Pascal Hureau - Président de FFAUVE - contact@ffauve.org
__________________________________________________________________________
NDLR : (*) Extraits des arguments échangés par les débatteurs :
- Le consommateur a intérêt à avoir des voitures pas chères
- Pour le climat il vaut mieux avoir le plus rapidement possible le maximum de voitures électriques moins chères.
- Les européens regardent de très près les subventions chinoises à leurs constructeurs mais ils doivent aller regarder dans leur jardin ...
- Si les industries naissantes ont besoin d'être encouragées voire protégées, comme l'ont fait les chinois en 2015, pourquoi les constructeurs français n'ont ils pas fait de même ... (1)

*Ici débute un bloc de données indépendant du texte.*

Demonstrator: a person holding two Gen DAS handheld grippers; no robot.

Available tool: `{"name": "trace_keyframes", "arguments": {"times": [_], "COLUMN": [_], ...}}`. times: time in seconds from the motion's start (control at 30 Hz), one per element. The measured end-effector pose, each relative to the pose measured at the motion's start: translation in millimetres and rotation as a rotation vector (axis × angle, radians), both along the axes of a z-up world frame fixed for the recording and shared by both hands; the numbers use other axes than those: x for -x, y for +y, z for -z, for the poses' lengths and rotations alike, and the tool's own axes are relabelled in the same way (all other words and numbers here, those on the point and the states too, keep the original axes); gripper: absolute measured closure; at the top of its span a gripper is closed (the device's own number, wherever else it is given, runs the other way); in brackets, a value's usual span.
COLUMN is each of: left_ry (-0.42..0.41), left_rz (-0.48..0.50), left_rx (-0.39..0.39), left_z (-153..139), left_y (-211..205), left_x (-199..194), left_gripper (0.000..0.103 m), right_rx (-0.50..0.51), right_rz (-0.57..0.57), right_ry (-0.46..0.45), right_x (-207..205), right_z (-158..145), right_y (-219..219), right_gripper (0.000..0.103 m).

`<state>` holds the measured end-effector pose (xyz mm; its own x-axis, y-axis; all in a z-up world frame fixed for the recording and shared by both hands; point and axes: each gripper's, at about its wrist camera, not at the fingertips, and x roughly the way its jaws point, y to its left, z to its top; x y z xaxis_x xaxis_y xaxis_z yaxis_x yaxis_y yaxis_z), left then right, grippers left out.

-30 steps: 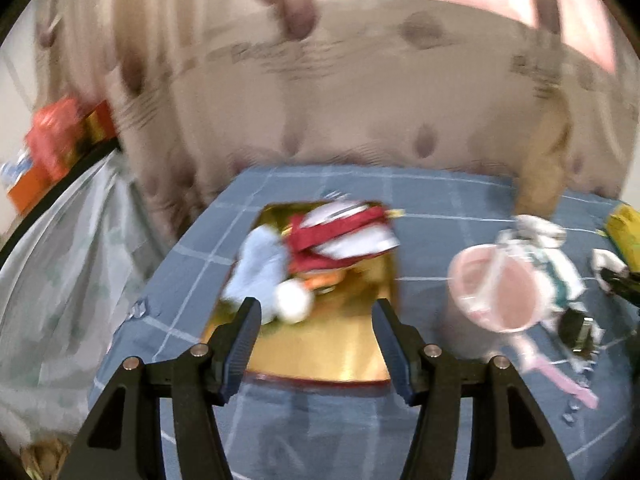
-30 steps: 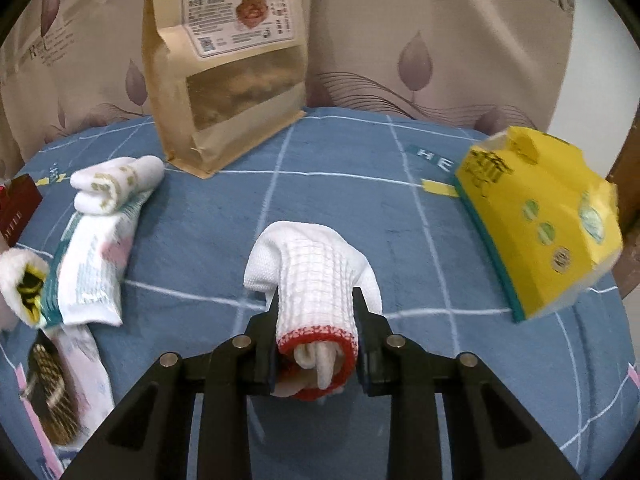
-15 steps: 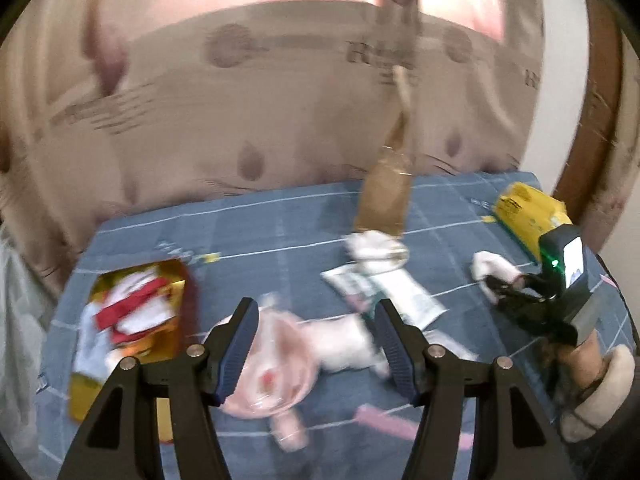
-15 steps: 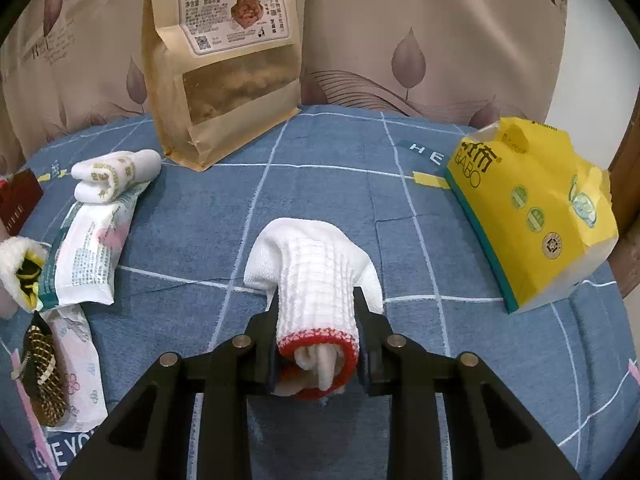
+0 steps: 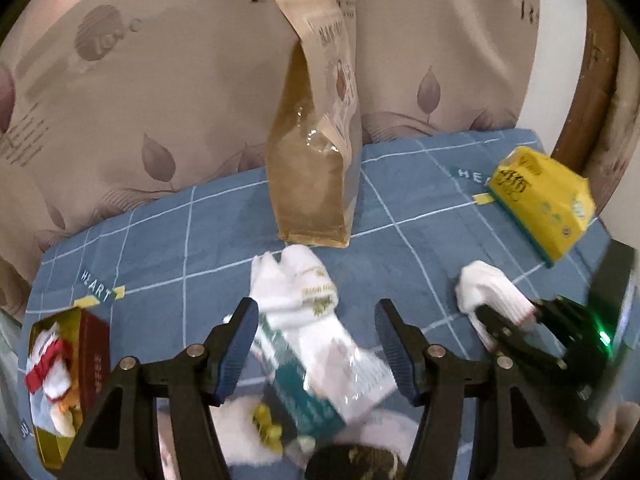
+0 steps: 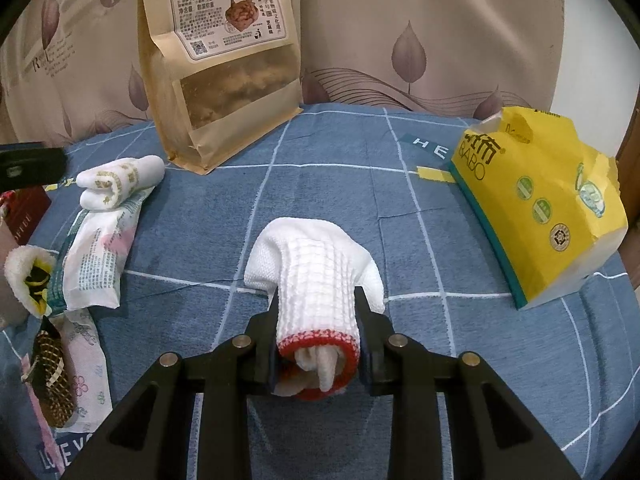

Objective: Organize soft objects
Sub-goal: 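Grasp the printed white glove with the left gripper while right holds its glove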

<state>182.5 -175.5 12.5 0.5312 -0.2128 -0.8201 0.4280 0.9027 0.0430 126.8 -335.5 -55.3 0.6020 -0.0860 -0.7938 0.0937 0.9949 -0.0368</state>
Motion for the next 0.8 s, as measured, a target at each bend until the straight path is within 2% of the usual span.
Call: {"name": "trace_keyframes", "arguments": {"times": [0.23, 0.43, 0.47, 0.5, 0.53, 0.6, 0.8], "left_ry": [0.058, 0.122, 0.123, 0.127, 0.137, 0.14, 0.119], "left_rz": [-0.042, -0.104, -0.109, -0.112, -0.114, -0.118, -0.106], "left_rx": [-0.046, -0.054, -0.043, -0.03, -0.015, 0.012, 0.041], "left_z": [30.7, 55.8, 57.7, 59.2, 60.6, 58.6, 42.9], "left_y": [-16.8, -11.1, -8.8, -6.0, -2.6, 3.7, 10.7], "left_x": [-37.3, -61.0, -61.7, -61.4, -61.9, -61.3, -51.7], "left_gripper": [0.041, 0.041, 0.049, 0.068, 0.069, 0.078, 0.083], "right_rx": [-0.029, -0.043, -0.044, -0.045, -0.045, -0.044, -0.04], "right_rz": [-0.001, -0.002, -0.001, -0.001, -0.001, -0.002, -0.002], "right_ry": [-0.001, -0.002, -0.003, -0.003, -0.003, -0.003, -0.002], "right_x": [-0.3, -0.2, 0.1, 0.4, 0.4, 0.7, 0.7], "right_z": [0.3, 0.7, 0.6, 0.6, 0.5, 0.6, 0.4], "right_y": [-3.5, -5.7, -5.8, -5.8, -5.8, -5.5, -5.3], "right_gripper": [0.075, 0.074, 0.074, 0.074, 0.074, 0.074, 0.074]}}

- La vraie question de fond c'est pourquoi nos constructeurs automobiles n'ont pas réussi à prendre le tournant électrique en Europe ? Nos constructeurs se sont accrochés au moteur thermique ... ils ont même été jusqu'à truquer des tests sur le diesel pour montrer qu'il était extrêmement propre ... et aujourd'hui ils se plaignent d'une concurrence sur les gros véhicules venant des Etats Unis avec Tesla et une concurrence venant de la Chine sur les petits véhicules ...
- Les chinois, qui n'étaient pas bons sur la voiture thermique ont été avantagé en sautant une génération de véhicule et les constructeurs européens ont été surpris par la vitesse à laquelle les ventes de VE se sont répandues en Europe.
- Les constructeurs européens ne peuvent s'en prendre qu'à eux-mêmes; ils sont actionné une logique actionnariale au maximum pour privilégier les profits de court terme afin de satisfaire les actionnaires et les salaires énormes des grands dirigeants d'entreprise; et cela en mettant en œuvre la compression des coûts, les délocalisations, la création d'instances financières au sein de l'industrie automobile,
- Quand on regarde les importations de voitures venant de Chine ( pas seulement chinoises ) 40% sont des Tesla . Quand une voiture chinoise arrive en Europe elle est taxée à 10%; quand elle arrive aux Etats unis elle est taxée à 27,5% .
- Deux solutions envisageables (2) :
- Inciter les constructeurs chinois à venir construire des VE en Europe avec les mêmes contraintes environnementales et sociales comme l'a fait Toyota à Valenciennes au risque de garder notre dépendance technologique.
- Les constructeurs européens doivent accélérer sur la construction de VE moins chers; comment faire par exemple pour construire la Dacia Spring en Europe, l'important est que les aides de l'Etat servent à construire la voiture électrique du futur.